Work request: When you reach the line containing "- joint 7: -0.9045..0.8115" in the data below, begin returning lines exactly as written, and stop once the line containing "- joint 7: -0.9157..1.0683" has been returned.

Excerpts from a dataset:

*** Begin section ***

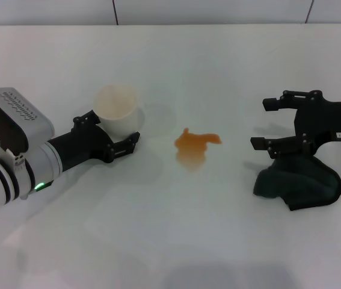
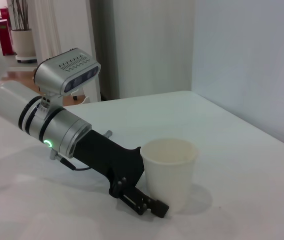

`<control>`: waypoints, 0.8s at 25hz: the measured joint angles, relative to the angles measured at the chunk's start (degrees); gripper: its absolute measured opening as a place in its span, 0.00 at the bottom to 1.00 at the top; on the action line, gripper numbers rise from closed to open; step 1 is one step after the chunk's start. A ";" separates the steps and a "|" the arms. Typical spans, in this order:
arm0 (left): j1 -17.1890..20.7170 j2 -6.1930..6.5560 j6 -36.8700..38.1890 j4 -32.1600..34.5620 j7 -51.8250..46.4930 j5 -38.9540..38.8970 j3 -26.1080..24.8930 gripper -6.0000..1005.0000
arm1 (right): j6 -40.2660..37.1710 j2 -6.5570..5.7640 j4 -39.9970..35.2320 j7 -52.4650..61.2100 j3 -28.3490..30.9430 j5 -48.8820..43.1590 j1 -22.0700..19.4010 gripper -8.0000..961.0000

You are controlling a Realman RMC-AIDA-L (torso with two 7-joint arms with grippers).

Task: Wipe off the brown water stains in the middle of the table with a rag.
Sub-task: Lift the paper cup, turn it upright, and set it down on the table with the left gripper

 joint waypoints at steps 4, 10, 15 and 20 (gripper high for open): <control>0.36 -0.06 0.08 -0.05 0.04 -0.03 -0.02 0.84 | 0.00 0.00 0.14 0.00 0.19 0.00 -0.13 0.91; 0.88 -0.07 0.14 0.03 0.38 -0.07 -0.04 0.84 | 0.00 0.00 0.35 0.00 0.36 0.00 -0.26 0.91; 1.56 -0.09 0.41 0.35 1.99 -0.36 -0.05 0.84 | 0.06 -0.05 0.53 0.00 0.47 0.00 -0.37 0.91; 2.66 -0.07 2.42 0.07 2.18 -0.35 -0.04 0.84 | 0.10 -0.08 0.53 0.00 0.50 0.00 -0.39 0.91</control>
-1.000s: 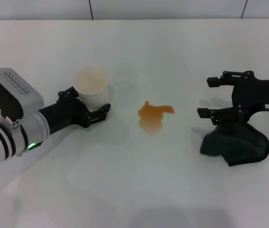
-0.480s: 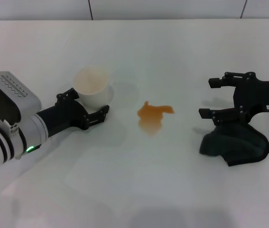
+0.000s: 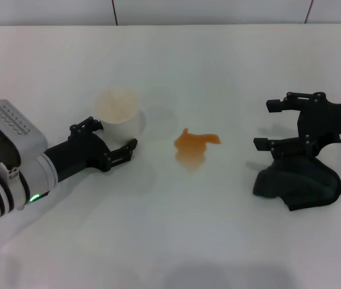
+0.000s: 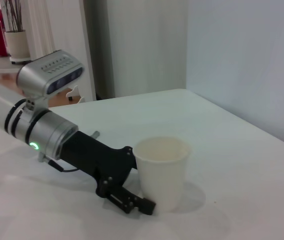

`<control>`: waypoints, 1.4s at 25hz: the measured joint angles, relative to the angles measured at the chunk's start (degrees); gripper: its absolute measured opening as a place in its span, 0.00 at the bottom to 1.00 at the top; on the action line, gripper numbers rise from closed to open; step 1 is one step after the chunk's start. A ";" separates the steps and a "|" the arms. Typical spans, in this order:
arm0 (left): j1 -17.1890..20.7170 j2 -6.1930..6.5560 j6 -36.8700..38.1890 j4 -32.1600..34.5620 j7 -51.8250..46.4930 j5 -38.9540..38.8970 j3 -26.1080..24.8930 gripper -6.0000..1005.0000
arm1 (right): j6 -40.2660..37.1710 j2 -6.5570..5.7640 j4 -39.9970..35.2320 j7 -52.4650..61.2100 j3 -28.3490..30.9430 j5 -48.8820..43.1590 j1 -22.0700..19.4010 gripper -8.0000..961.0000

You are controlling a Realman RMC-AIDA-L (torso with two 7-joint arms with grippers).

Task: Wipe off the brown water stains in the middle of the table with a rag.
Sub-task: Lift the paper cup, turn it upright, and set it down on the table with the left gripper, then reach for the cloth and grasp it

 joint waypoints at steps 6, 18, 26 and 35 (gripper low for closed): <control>1.05 0.06 1.41 -0.24 0.07 -0.27 -0.11 0.84 | 0.21 -0.01 -0.02 0.00 0.00 0.00 0.00 0.91; 3.46 0.05 4.67 -1.33 2.83 -2.86 -0.13 0.84 | 0.36 -0.01 -0.21 0.00 0.00 0.00 -0.02 0.91; 6.68 0.23 22.60 -7.60 -5.76 -4.22 -0.07 0.84 | 0.22 -0.07 -0.39 0.25 -0.01 0.00 0.01 0.91; 9.70 0.78 52.40 -23.05 -31.30 -10.18 0.02 0.84 | 0.44 0.00 -0.27 0.27 0.03 -0.01 0.06 0.91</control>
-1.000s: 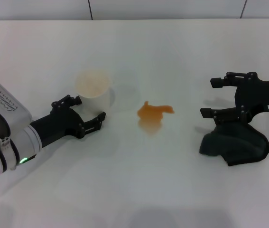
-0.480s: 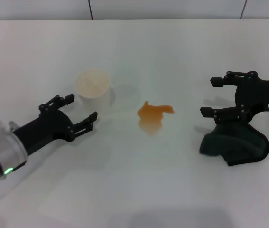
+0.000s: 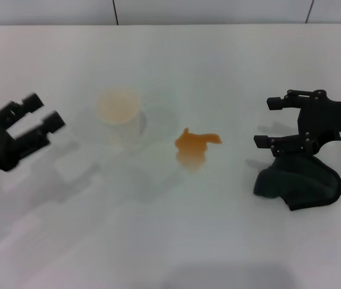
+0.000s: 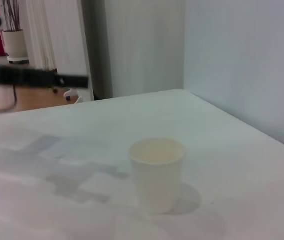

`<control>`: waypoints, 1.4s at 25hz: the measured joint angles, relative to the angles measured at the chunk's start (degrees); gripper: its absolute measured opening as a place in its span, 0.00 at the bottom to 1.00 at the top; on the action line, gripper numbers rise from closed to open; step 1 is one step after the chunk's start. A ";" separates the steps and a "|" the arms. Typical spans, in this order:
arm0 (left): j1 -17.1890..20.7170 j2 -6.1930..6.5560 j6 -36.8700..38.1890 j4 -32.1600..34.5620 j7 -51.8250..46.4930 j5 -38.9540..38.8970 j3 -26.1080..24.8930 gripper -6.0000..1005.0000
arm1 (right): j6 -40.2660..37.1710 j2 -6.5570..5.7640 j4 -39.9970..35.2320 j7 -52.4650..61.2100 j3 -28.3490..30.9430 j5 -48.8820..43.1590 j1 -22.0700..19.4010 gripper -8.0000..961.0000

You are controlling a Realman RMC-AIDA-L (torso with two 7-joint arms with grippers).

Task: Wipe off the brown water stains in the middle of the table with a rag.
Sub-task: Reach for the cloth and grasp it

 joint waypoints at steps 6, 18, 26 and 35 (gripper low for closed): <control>-10.84 4.46 2.70 -11.90 -24.19 8.79 0.17 0.83 | 0.21 -0.01 0.40 -0.21 0.06 0.00 0.41 0.91; -35.13 7.15 1.67 -21.26 -27.40 39.04 0.21 0.83 | 0.81 0.08 0.67 -0.04 -0.41 0.00 0.03 0.91; -44.80 0.92 -1.54 -32.43 -18.35 53.17 0.29 0.83 | 0.52 0.09 0.95 -0.01 -0.56 0.01 0.53 0.91; -45.79 -0.60 -4.82 -31.73 -16.76 54.13 0.30 0.83 | -1.04 0.04 -0.68 0.89 -1.45 -0.15 0.37 0.91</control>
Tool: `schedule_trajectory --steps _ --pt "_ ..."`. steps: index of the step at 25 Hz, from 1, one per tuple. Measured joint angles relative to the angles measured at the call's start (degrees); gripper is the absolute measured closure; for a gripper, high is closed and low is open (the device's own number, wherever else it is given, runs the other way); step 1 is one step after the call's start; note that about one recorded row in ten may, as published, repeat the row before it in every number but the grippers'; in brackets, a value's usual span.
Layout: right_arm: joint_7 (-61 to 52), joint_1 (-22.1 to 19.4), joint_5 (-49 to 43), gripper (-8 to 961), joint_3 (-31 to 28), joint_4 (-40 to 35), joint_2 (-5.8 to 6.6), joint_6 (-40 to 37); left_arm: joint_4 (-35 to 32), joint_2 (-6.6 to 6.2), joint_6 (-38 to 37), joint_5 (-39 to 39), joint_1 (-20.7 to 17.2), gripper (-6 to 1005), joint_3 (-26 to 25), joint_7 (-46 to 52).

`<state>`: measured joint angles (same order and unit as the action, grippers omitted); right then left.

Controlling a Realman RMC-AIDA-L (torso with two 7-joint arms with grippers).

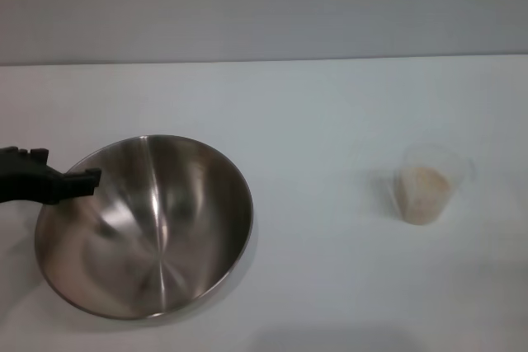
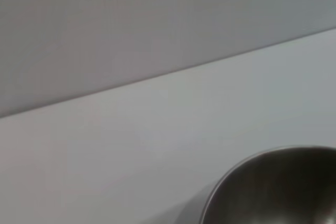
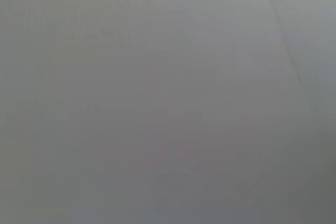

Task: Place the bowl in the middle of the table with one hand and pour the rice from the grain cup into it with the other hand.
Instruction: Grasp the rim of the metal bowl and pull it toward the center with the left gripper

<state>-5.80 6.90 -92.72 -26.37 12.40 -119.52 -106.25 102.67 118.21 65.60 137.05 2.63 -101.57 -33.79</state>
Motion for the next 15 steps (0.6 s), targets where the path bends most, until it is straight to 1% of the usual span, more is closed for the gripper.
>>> schedule_trajectory --steps 4,5,11,15 --pt "0.00 0.02 0.00 140 0.00 0.00 0.02 0.01 -0.80 0.00 0.03 0.00 0.04 169 0.14 -0.34" --pt "0.00 0.03 0.00 141 0.00 0.00 0.03 0.13 -1.94 0.01 0.05 -0.01 0.04 169 0.45 -0.60" --pt "0.00 0.04 0.00 141 0.00 0.00 0.06 0.67 -2.68 0.01 -0.14 -0.02 0.09 169 0.50 -1.19" --pt "0.00 0.04 0.00 142 0.06 -0.08 0.08 0.72 -3.71 0.14 -0.57 2.83 0.62 169 0.57 -1.35"
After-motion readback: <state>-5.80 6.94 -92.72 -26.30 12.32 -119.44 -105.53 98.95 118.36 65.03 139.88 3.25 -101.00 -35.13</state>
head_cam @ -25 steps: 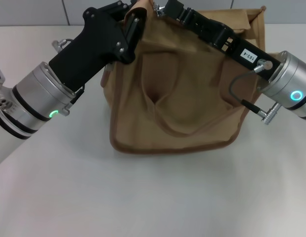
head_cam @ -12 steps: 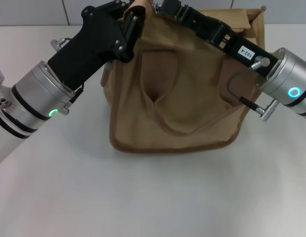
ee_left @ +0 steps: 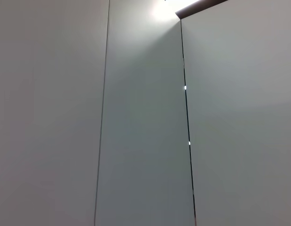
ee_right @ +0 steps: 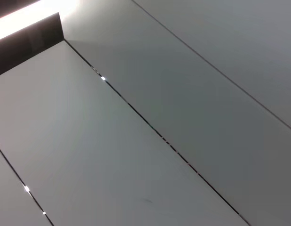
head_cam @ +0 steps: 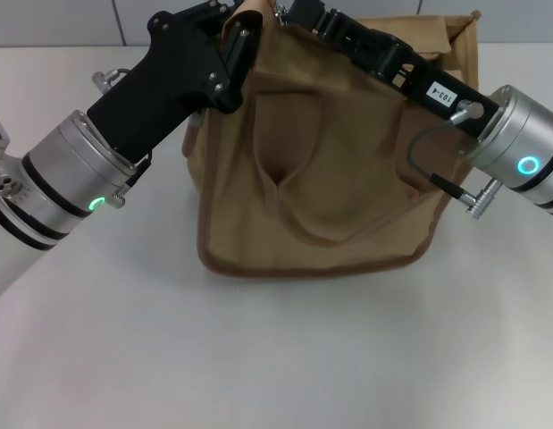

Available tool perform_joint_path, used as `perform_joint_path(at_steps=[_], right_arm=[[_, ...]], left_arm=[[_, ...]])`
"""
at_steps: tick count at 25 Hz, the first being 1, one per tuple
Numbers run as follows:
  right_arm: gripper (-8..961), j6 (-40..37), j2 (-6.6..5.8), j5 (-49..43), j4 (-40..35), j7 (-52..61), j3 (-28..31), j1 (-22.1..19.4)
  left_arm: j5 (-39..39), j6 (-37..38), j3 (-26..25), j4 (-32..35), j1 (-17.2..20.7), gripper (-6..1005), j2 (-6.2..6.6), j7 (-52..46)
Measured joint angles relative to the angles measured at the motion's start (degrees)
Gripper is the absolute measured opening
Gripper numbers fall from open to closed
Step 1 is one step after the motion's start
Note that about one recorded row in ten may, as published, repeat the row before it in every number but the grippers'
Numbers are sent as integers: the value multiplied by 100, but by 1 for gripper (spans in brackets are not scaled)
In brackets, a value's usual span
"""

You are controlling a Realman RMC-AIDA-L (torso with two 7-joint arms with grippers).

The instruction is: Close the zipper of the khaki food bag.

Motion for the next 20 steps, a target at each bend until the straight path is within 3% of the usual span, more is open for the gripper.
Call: perform_joint_path(at_steps=[5, 10, 20], right_arm=[[261, 17, 0, -3, 11, 2, -49, 65], [52, 55, -2, 0, -45, -29, -307, 111], [6, 50, 0, 38, -55, -13, -239, -37]], left_arm=[[0, -11, 0, 0, -6, 83, 0, 0], [0, -15, -6, -1, -6, 84, 1, 0], [13, -20, -65, -1, 15, 86, -1, 0]])
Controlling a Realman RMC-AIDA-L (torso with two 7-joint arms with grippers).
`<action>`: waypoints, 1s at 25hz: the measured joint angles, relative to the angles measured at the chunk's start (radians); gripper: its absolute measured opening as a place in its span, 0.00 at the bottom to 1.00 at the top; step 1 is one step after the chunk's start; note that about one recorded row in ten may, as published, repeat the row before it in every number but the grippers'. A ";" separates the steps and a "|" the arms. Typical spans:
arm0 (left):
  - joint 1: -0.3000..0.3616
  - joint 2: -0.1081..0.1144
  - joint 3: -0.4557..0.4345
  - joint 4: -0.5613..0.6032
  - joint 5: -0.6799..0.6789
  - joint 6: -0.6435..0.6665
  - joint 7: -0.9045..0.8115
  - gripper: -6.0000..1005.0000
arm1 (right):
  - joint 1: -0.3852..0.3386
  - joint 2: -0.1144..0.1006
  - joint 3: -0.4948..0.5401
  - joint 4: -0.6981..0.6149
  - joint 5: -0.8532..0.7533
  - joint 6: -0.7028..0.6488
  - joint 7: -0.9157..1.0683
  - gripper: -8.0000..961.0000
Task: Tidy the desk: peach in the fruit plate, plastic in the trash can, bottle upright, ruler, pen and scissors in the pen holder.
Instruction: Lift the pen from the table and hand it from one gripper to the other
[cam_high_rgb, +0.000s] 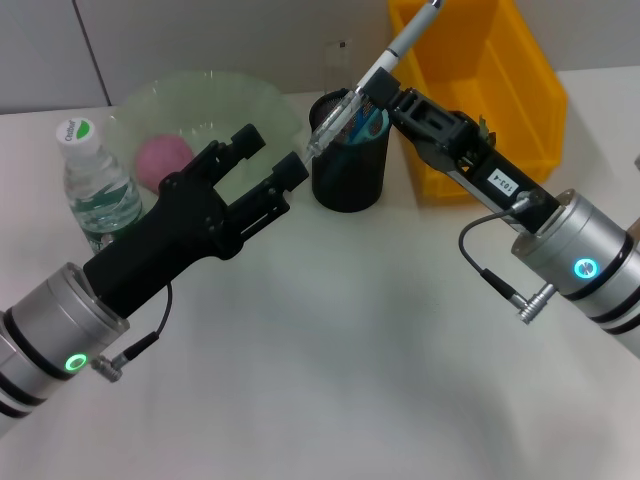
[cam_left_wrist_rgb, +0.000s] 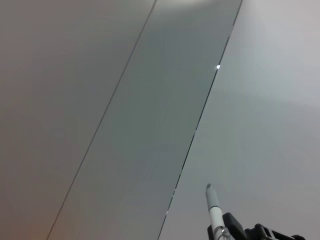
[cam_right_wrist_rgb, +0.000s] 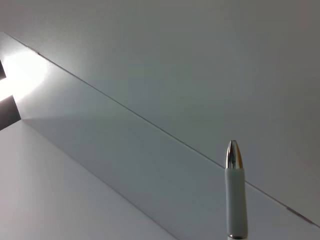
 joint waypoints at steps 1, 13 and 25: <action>0.000 0.000 0.000 0.000 0.000 0.000 0.000 0.78 | 0.004 0.000 0.002 0.004 0.000 0.001 -0.005 0.12; -0.034 0.000 0.001 0.034 0.000 -0.001 0.013 0.78 | 0.054 0.000 0.013 0.035 0.006 0.007 -0.040 0.12; -0.048 0.000 0.000 0.060 0.000 -0.007 0.013 0.78 | 0.085 0.000 0.025 0.041 0.006 0.029 -0.043 0.12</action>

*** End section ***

Response area:
  - joint 7: -0.9045..0.8115
  - gripper: -6.0000..1005.0000
arm1 (right):
  - joint 1: -0.3852..0.3386
  - joint 2: -0.1144..0.1006
  - joint 3: -0.4948..0.5401
  - joint 4: -0.6981..0.6149
  - joint 5: -0.8532..0.7533
  - joint 6: -0.7028..0.6488
  - joint 7: -0.9157..1.0683

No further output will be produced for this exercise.